Development of Giant Bacteriophage phi KZ Is Independent of the Host Transcription Apparatus

Abstract

Pseudomonas aeruginosa bacteriophage phi KZ is the type representative of the giant phage genus, which is characterized by unusually large virions and genomes. By unraveling the transcriptional map of the similar to 280-kb phi KZ genome to single-nucleotide resolution, we combine 369 phi KZ genes into 134 operons. Early transcription is initiated from highly conserved AT-rich promoters distributed across the phi KZ genome and located on the same strand of the genome. Early transcription does not require phage or host protein synthesis. Transcription of middle and late genes is dependent on protein synthesis and mediated by poorly conserved middle and late promoters. Unique to phi KZ is its ability to complete its infection in the absence of bacterial RNA polymerase (RNAP) enzyme activity. We propose that transcription of the phi KZ genome is performed by the consecutive action of two phi KZ-encoded, noncanonical multisubunit RNAPs, one of which is packed within the virion, another being the product of early genes.

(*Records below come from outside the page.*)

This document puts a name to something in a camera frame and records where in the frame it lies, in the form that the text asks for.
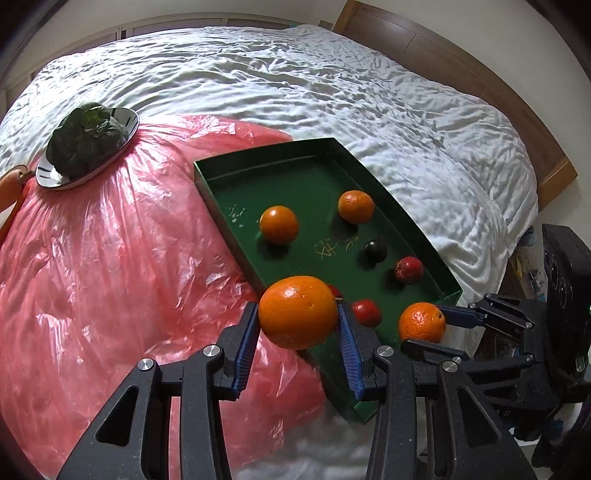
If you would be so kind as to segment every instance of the carrot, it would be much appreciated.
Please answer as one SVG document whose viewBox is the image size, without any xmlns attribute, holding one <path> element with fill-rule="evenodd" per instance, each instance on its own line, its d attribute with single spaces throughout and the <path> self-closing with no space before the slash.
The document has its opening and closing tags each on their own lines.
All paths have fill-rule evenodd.
<svg viewBox="0 0 591 480">
<path fill-rule="evenodd" d="M 27 171 L 26 167 L 18 166 L 0 178 L 0 212 L 18 200 L 22 188 L 33 175 L 34 173 Z"/>
</svg>

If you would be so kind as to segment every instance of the silver oval plate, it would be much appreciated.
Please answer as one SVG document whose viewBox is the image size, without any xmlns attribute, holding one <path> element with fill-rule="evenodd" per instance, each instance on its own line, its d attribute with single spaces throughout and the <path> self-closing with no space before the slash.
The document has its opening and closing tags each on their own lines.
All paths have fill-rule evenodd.
<svg viewBox="0 0 591 480">
<path fill-rule="evenodd" d="M 37 183 L 45 188 L 52 190 L 69 190 L 74 187 L 80 186 L 87 181 L 95 178 L 100 172 L 111 165 L 119 156 L 123 153 L 123 149 L 127 146 L 129 141 L 133 138 L 139 127 L 139 115 L 130 110 L 129 108 L 113 108 L 111 110 L 111 116 L 123 125 L 124 132 L 127 134 L 127 140 L 119 150 L 100 167 L 95 168 L 93 171 L 87 173 L 79 179 L 70 181 L 68 177 L 64 177 L 57 172 L 55 167 L 49 162 L 45 156 L 45 152 L 41 156 L 39 163 L 37 164 L 37 170 L 35 171 L 35 178 Z"/>
</svg>

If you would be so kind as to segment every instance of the wrinkled white sheet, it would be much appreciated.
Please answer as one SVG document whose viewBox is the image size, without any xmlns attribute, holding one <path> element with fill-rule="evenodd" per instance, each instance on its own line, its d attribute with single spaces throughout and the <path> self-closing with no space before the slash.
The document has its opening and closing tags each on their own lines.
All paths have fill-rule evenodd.
<svg viewBox="0 0 591 480">
<path fill-rule="evenodd" d="M 534 170 L 503 114 L 321 28 L 178 30 L 57 59 L 2 121 L 0 172 L 29 163 L 84 100 L 141 118 L 212 113 L 296 140 L 336 137 L 437 248 L 464 290 L 461 304 L 497 291 L 537 214 Z M 473 336 L 448 330 L 448 344 L 473 347 Z M 361 479 L 372 428 L 347 424 L 327 406 L 289 433 L 283 450 L 235 477 Z"/>
</svg>

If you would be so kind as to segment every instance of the mandarin orange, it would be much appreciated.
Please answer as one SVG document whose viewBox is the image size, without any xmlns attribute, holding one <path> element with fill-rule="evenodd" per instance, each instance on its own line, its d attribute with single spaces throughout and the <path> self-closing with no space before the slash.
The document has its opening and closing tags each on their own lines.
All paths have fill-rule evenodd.
<svg viewBox="0 0 591 480">
<path fill-rule="evenodd" d="M 259 228 L 265 240 L 273 245 L 292 243 L 300 230 L 296 214 L 283 205 L 265 210 L 259 220 Z"/>
<path fill-rule="evenodd" d="M 398 320 L 400 341 L 413 338 L 439 343 L 445 334 L 445 317 L 432 303 L 420 301 L 408 307 Z"/>
<path fill-rule="evenodd" d="M 288 277 L 271 285 L 258 307 L 261 330 L 274 344 L 290 350 L 317 345 L 339 320 L 330 287 L 315 277 Z"/>
<path fill-rule="evenodd" d="M 367 223 L 374 215 L 375 203 L 372 198 L 360 190 L 350 190 L 339 198 L 339 215 L 343 220 L 358 225 Z"/>
</svg>

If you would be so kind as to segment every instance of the bed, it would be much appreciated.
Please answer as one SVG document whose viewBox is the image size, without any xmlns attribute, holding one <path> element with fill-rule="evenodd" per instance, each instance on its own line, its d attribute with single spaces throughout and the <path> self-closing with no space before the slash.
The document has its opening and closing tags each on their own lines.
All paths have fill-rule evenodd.
<svg viewBox="0 0 591 480">
<path fill-rule="evenodd" d="M 576 172 L 514 92 L 517 106 L 511 103 L 498 77 L 482 65 L 473 74 L 462 70 L 459 64 L 475 59 L 459 50 L 450 54 L 457 72 L 438 77 L 445 61 L 433 61 L 442 54 L 433 48 L 450 46 L 411 27 L 422 28 L 350 1 L 335 31 L 352 40 L 309 25 L 202 28 L 62 57 L 37 75 L 2 121 L 0 171 L 29 163 L 53 123 L 85 99 L 134 109 L 141 118 L 211 113 L 296 140 L 336 137 L 413 217 L 460 282 L 460 303 L 468 304 L 498 291 L 509 256 L 537 215 L 538 198 L 546 205 Z M 408 40 L 402 51 L 401 38 Z M 405 55 L 415 47 L 419 54 Z M 453 329 L 446 334 L 458 348 L 475 341 Z M 289 432 L 281 450 L 234 476 L 363 478 L 372 427 L 348 424 L 327 405 L 321 418 Z M 419 428 L 421 450 L 426 436 Z"/>
</svg>

This unique, rifampin-resistant transcriptional machinery is conserved within the diverse giant phage genus. IMPORTANCE The data presented in this paper offer, for the first time, insight into the complex transcriptional scheme of giant bacteriophages. We show that Pseudomonas aeruginosa giant phage phi KZ is able to infect and lyse its host cell and produce phage progeny in the absence of functional bacterial transcriptional machinery. This unique property can be attributed to two phage-encoded putative RNAP enzymes, which contain very distant homologues of bacterial beta and beta'-like RNAP subunits.